Insurance fraud is a major challenge in the industry. According to the FBI, “The total cost of insurance fraud (non-health insurance) is estimated to be more than $40 billion per year. That means Insurance Fraud costs the average U.S. family between $400 and $700 per year in the form of increased premiums.” Because there are more than 7,000 insurance companies that collect more than $1 trillion in premiums every year, criminals have a large, lucrative target. They can easily hide their tracks as they perpetrate schemes like premium diversion, fee churning, asset diversion or workers’ compensation fraud. One of the largest insurers in the United States uses HDP for machine-learning and predictive modeling that employs rules-based flags on streaming data to catch more fraudulent or invalid claims. As claims data flows into the system, real-time alerts help special investigation and claims analysts prioritize their investigations of claims with the highest likelihood of fraud.

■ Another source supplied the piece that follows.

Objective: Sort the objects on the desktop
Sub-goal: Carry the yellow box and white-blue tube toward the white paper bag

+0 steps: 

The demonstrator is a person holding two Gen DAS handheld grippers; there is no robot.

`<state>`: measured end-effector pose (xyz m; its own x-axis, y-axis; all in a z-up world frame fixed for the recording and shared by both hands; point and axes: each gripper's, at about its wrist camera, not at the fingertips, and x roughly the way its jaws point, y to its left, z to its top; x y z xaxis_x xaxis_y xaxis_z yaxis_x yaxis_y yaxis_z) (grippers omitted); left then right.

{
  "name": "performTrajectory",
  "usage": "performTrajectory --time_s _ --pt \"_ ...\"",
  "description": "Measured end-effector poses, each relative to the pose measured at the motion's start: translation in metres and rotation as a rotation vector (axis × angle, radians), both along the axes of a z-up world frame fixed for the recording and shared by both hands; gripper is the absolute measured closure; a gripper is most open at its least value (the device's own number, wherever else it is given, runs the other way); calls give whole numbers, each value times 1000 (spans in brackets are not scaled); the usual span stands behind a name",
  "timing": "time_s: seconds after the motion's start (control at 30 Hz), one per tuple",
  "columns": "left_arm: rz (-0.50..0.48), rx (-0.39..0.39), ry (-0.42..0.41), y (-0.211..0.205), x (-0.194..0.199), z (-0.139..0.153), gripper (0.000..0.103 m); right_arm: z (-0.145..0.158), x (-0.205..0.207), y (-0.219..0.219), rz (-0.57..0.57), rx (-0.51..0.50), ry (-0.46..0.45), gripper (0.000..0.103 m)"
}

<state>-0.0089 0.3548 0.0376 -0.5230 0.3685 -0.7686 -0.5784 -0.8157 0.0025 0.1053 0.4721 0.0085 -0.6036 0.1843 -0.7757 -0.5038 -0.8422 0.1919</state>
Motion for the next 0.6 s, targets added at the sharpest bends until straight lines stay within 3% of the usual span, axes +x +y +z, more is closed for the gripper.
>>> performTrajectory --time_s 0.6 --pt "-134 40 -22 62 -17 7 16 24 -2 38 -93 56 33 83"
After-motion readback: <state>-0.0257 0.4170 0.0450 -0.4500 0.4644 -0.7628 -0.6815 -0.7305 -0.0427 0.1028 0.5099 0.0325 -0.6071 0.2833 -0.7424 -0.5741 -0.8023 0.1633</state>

Insurance companies understand risk and—as in other industries—they are moving from reactive to proactive uses of their data. Any claims adjuster has seen accidents, fires or injuries that could’ve been foreseen and maybe prevented, drawing conclusions like: “He shouldn’t have been out driving in that weather,” or “Those wires were long past their replacement age.” Now with insurance predictive analytics, insurers are capturing and sharing that insight with their customers before the losses occur. With these risk-reduction and prevention services, carriers share real-time analytics with policyholders, so they can prevent mishaps. For example, they can establish algorithms to identify emerging high-risk phenomena having to do with foul weather, disease epidemics, or equipment recalls—and provide timely alerts that help their customers protect themselves and their property. One Hortonworks customer that offers car insurance is working on real-time alerts that will notify drivers when a strong storm will affect a particular stretch of road and then also suggest less-risky alternate routes.

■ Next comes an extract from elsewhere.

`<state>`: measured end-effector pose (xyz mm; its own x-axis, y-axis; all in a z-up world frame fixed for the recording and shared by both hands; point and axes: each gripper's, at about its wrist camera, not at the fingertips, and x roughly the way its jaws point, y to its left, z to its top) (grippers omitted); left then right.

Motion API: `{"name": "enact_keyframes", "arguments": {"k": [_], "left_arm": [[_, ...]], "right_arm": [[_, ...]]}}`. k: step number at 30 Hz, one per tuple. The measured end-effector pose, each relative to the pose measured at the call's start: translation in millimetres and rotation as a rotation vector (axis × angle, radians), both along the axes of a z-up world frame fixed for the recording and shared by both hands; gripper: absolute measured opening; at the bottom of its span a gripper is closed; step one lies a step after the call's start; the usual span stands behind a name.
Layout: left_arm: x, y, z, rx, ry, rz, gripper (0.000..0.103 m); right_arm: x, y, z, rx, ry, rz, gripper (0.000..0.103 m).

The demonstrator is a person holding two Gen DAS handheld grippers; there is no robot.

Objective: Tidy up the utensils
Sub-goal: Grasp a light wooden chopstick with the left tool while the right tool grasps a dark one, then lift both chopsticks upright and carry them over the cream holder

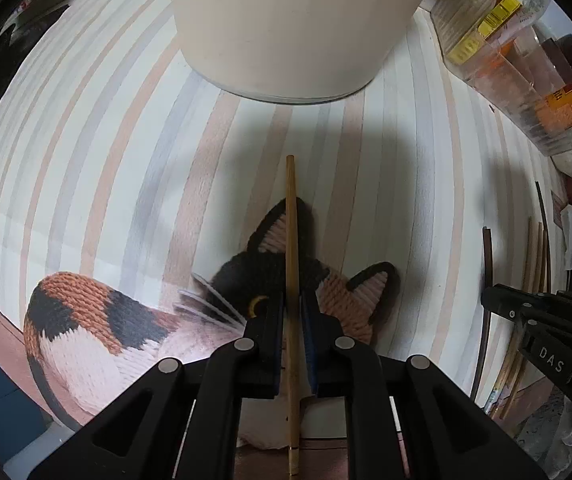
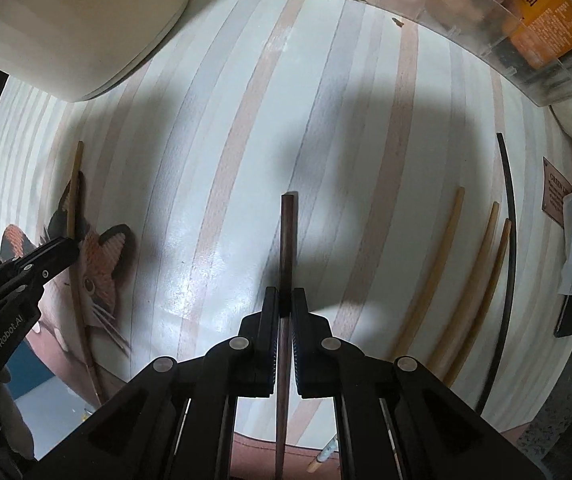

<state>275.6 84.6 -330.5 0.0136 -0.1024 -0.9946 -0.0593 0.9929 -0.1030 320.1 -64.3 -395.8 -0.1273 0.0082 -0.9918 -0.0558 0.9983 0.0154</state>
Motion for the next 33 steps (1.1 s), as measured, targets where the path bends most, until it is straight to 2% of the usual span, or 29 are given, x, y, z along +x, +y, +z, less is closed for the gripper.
{"name": "enact_keyframes", "arguments": {"k": [1,4,5,8,11,13,18,26,33], "left_arm": [[0,0,0,0.003,0.0,-0.001,0.009],[2,-1,0,0.012,0.001,-0.002,0.009],[2,-1,1,0.014,0.001,-0.002,0.009],[-1,-8,-1,0.027,-0.002,-0.006,0.009],[-3,-25,-3,0.066,-0.009,-0.039,0.009],[-5,-34,-2,0.094,-0.015,-0.055,0.005],[-11,-46,3,0.118,-0.043,-0.047,0.004],[-34,-56,58,0.092,-0.185,-0.036,0.004],[-47,-55,107,0.096,-0.324,-0.058,0.004]], "right_arm": [[4,-16,-4,0.0,0.005,0.002,0.007],[11,-13,-4,0.0,0.019,-0.009,0.007],[6,-22,-12,0.003,0.022,-0.013,0.007],[12,-25,-12,0.011,0.038,-0.03,0.007],[23,-45,-14,0.006,0.042,-0.028,0.006],[22,-42,-14,-0.009,0.03,-0.019,0.006],[11,-42,-11,-0.006,-0.038,-0.024,0.006],[-3,-56,42,0.096,-0.223,-0.044,0.006],[-14,-61,90,0.141,-0.381,-0.048,0.006]]}}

Moral hazard describes the phenomena of one person taking more risk because someone else bares the burden of that risk. When a company offers an auto insurance policy, they face moral hazard because of information asymmetry—policyholders know more about how they actually drive than does the carrier. Drivers may drive a bit faster or watch the road a little less closely because they know that they are covered in the event of a collision. Carriers set prices to cover that moral hazard, and so the safer drivers end up subsidizing those who take more risks on the road. Usage-based insurance (UBI) has the potential to reduce information asymmetry and moral hazard by rewarding safe drivers for their good behavior. A major insurer runs its UBI products with insurance iot and telematic sensor data stored in HDP. Prior non-Hadoop processing captured only a subset of UBI data streaming from sensors in policyholders’ cars and extract-transform-load (ETL) processes delayed availability of that data until the week after capture. With HDP, the company captures and stores all driving data from customers that opt in to UBI, processes the larger dataset in half the time, and uses predictive modeling to reward those drivers for how they actually drive rather than guessing on how they might drive based only on their age, type of car, location and prior history.